WHAT IS REQUIRED:
Lines from the beginning of the data below through the one containing "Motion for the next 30" are to be printed exactly as they appear.
[EXERCISE INPUTS Boundary: Start]
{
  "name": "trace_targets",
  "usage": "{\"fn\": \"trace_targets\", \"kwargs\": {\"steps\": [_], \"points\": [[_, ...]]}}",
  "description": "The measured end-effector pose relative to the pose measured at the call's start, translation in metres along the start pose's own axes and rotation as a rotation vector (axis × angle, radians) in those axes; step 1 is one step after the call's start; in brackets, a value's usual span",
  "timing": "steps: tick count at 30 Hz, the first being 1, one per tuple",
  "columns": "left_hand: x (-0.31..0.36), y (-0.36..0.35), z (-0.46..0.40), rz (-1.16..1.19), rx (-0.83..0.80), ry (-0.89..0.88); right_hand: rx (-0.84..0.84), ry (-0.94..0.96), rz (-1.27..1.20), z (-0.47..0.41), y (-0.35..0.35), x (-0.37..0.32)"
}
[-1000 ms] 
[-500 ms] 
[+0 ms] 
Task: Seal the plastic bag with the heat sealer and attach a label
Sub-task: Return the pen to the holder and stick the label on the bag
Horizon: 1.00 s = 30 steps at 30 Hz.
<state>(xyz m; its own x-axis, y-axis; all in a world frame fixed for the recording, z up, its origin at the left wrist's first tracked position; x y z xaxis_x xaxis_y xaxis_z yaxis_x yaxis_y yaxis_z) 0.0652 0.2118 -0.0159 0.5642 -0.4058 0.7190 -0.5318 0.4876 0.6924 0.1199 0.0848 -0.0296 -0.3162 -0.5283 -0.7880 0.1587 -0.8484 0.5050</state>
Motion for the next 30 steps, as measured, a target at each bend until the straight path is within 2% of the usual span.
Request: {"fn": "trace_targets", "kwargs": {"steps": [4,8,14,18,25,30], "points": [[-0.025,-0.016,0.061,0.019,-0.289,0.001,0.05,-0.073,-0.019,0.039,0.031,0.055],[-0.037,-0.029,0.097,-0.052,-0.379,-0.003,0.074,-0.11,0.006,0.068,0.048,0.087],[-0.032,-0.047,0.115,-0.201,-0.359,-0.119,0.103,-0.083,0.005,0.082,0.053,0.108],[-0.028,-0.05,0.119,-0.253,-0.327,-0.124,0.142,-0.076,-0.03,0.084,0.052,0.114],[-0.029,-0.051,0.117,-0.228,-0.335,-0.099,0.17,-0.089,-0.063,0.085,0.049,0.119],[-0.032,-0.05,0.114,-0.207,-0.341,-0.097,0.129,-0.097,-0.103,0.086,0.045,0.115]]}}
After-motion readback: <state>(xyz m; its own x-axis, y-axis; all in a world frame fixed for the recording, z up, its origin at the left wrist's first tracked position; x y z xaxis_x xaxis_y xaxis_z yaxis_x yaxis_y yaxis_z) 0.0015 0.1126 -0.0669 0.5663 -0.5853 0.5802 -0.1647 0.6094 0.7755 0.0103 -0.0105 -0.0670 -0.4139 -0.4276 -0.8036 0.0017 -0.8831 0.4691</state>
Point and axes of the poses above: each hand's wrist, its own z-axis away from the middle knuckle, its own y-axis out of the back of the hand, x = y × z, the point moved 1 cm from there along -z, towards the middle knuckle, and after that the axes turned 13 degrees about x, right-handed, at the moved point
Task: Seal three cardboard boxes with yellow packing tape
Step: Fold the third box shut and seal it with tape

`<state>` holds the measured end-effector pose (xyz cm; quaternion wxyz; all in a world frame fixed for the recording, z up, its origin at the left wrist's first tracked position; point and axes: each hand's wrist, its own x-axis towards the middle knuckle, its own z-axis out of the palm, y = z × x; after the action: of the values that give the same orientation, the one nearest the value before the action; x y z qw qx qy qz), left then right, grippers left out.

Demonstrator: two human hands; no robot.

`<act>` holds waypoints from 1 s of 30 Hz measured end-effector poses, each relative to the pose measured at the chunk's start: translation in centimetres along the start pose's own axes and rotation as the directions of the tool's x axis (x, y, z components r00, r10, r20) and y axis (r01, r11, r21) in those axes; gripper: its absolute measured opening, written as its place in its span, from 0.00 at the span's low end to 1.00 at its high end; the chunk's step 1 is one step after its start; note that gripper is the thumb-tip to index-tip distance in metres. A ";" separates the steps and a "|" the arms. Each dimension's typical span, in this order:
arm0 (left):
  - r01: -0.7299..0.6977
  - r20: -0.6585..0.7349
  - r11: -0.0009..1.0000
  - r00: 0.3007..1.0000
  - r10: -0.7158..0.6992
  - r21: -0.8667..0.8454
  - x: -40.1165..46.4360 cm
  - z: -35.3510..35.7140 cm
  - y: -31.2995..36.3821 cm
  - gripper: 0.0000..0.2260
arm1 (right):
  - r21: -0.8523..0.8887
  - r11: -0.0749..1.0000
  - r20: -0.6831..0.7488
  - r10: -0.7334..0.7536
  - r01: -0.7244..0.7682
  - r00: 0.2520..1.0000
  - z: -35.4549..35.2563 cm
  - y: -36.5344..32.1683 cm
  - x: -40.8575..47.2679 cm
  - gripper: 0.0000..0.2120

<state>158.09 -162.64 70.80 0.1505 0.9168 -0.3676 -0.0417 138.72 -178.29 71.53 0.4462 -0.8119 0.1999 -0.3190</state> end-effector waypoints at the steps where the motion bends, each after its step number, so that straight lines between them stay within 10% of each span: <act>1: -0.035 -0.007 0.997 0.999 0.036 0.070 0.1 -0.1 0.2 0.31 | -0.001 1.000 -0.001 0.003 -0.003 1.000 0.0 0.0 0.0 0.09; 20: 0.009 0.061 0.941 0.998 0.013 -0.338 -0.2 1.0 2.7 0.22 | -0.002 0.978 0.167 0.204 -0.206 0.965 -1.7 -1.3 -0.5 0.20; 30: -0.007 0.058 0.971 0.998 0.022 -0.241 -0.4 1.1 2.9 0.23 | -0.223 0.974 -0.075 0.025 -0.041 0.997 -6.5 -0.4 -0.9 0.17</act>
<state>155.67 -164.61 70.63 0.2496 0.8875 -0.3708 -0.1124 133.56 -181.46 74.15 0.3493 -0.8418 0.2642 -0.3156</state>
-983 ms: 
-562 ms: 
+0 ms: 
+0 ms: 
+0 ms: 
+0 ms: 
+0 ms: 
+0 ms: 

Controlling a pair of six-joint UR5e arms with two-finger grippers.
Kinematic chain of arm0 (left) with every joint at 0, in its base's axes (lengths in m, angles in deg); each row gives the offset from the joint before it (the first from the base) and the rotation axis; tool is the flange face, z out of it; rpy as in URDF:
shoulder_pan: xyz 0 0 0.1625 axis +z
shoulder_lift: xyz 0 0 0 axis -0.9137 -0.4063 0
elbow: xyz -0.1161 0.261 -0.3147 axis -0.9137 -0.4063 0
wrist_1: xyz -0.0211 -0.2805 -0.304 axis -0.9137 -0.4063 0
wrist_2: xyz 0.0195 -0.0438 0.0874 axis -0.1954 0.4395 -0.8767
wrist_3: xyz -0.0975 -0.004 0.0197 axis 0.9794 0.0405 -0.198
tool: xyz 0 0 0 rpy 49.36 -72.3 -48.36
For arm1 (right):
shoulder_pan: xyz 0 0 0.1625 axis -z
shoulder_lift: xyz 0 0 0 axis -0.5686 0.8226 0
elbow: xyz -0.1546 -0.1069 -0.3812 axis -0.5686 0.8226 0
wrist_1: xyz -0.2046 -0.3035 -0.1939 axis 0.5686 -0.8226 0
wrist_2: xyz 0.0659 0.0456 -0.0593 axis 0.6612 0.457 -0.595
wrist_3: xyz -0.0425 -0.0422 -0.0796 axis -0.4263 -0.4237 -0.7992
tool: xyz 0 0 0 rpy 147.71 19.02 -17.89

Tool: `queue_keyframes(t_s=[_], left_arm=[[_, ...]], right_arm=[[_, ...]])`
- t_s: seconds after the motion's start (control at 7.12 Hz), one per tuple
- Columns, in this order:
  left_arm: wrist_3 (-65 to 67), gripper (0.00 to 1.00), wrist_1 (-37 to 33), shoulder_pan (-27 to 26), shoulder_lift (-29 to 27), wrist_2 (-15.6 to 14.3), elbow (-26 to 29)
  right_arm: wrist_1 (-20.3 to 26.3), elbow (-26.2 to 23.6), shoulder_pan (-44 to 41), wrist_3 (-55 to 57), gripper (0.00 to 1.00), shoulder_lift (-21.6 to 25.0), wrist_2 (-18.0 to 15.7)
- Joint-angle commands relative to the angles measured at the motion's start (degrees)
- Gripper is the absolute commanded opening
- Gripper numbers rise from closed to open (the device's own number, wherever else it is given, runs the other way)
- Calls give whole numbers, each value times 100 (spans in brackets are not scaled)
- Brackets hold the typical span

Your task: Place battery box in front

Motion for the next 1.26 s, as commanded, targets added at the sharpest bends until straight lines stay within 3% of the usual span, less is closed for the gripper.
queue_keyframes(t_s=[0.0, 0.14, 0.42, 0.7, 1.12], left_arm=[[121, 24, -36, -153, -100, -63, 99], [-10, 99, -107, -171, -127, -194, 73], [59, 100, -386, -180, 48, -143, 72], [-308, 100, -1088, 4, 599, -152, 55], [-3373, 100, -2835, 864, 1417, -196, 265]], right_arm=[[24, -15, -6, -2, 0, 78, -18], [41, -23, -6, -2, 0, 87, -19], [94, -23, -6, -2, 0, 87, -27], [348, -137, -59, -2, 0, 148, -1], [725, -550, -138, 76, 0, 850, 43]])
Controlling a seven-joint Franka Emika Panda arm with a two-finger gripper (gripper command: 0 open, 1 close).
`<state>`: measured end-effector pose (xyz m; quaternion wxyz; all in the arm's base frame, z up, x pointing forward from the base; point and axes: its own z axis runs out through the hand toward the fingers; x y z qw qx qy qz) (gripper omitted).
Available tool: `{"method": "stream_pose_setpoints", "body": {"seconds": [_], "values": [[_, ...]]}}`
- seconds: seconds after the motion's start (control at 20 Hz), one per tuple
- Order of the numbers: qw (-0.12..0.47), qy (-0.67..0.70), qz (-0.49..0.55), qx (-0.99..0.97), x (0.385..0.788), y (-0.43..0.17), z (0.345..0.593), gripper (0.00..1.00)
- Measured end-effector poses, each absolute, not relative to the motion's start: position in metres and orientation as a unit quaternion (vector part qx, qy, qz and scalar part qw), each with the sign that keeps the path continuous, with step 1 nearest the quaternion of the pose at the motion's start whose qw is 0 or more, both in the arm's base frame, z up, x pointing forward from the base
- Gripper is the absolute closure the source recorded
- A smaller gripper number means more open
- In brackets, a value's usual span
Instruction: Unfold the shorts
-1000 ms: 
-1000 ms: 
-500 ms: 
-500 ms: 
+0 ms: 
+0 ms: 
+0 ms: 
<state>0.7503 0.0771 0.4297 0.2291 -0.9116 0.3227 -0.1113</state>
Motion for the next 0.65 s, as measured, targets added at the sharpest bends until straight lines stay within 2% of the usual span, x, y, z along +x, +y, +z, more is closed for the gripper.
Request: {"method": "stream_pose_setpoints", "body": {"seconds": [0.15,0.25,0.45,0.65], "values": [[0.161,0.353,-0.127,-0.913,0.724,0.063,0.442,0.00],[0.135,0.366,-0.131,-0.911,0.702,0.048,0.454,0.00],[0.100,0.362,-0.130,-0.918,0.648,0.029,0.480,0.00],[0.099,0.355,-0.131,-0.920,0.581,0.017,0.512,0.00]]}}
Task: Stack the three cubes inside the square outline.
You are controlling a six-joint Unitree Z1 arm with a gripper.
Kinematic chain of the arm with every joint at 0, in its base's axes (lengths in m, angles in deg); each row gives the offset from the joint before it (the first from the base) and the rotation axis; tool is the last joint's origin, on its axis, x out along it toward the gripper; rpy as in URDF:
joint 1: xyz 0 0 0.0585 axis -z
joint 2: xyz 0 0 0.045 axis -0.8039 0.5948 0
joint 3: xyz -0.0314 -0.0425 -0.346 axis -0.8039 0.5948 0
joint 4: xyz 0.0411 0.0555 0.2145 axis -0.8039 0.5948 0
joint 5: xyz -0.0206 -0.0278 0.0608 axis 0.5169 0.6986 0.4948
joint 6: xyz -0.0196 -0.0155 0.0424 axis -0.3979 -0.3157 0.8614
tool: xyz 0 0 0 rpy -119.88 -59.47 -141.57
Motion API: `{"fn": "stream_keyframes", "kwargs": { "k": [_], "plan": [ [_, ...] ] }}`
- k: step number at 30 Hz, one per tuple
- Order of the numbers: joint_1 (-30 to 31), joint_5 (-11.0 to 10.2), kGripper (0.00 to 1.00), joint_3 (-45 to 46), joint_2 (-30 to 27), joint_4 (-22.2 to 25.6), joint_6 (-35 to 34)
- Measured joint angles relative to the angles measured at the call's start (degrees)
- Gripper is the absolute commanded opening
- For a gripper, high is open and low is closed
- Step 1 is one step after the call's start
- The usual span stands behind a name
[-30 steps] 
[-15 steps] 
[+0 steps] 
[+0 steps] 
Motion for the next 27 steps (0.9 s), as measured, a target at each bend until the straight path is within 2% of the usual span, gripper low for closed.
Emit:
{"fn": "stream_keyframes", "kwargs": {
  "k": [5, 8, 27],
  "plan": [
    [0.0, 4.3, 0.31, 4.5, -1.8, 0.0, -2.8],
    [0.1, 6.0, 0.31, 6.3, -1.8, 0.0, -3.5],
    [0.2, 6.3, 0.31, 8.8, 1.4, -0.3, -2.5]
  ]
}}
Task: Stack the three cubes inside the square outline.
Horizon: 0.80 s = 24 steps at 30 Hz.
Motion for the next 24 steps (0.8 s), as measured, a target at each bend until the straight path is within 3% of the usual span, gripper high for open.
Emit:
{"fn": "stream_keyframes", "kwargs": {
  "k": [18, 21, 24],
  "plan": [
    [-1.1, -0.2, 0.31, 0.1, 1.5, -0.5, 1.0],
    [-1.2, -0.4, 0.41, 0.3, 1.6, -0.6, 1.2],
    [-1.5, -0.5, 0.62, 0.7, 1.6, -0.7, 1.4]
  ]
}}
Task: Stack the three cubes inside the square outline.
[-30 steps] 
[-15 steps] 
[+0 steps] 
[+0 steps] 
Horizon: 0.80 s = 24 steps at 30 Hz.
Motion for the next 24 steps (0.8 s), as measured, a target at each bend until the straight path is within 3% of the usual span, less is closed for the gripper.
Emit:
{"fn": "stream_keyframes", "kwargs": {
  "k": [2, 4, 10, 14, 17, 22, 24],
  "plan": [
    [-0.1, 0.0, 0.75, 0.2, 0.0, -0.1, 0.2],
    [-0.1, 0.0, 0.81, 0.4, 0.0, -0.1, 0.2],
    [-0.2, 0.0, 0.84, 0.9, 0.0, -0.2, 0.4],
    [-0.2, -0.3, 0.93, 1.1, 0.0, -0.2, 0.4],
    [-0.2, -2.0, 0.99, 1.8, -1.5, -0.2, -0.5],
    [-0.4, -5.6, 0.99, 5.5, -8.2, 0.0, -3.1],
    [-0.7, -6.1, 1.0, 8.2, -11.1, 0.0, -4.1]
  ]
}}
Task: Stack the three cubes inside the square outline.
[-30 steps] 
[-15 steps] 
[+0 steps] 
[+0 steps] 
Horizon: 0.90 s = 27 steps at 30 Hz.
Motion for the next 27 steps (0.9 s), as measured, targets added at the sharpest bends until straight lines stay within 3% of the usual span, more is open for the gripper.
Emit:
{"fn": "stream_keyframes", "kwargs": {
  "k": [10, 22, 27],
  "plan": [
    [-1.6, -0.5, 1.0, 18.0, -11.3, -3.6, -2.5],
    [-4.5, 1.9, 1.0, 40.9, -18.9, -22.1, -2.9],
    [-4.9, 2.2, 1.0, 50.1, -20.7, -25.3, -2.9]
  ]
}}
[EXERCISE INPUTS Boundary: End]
REPLY:
{
  "name": "trace_targets",
  "usage": "{\"fn\": \"trace_targets\", \"kwargs\": {\"steps\": [_], \"points\": [[_, ...]]}}",
  "description": "The measured end-effector pose relative to the pose measured at the call's start, translation in metres along the start pose's own axes and rotation as a rotation vector (axis × angle, radians) in those axes; step 1 is one step after the call's start; in brackets, a value's usual span",
  "timing": "steps: tick count at 30 Hz, the first being 1, one per tuple",
  "columns": "left_hand: x (-0.31..0.36), y (-0.36..0.35), z (-0.46..0.40), rz (-1.16..1.19), rx (-0.83..0.80), ry (-0.89..0.88); right_hand: rx (-0.84..0.84), ry (-0.94..0.96), rz (-1.27..1.20), z (-0.47..0.41), y (-0.35..0.35), x (-0.37..0.32)"
}
[-1000 ms] 
[-500 ms] 
[+0 ms] 
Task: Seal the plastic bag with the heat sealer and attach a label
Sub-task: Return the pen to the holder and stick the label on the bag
Horizon: 1.00 s = 30 steps at 30 Hz.
<state>(xyz m; its own x-axis, y-axis; all in a world frame fixed for the recording, z up, its origin at the left wrist's first tracked position; x y z xaxis_x xaxis_y xaxis_z yaxis_x yaxis_y yaxis_z) 0.0652 0.2118 -0.0159 0.5642 -0.4058 0.7190 -0.5318 0.4876 0.6924 0.1199 0.0848 -0.0296 -0.3162 -0.5283 -0.7880 0.1587 -0.8484 0.5050</state>
Motion for the next 30 steps, as measured, a target at each bend until the straight path is within 2% of the usual span.

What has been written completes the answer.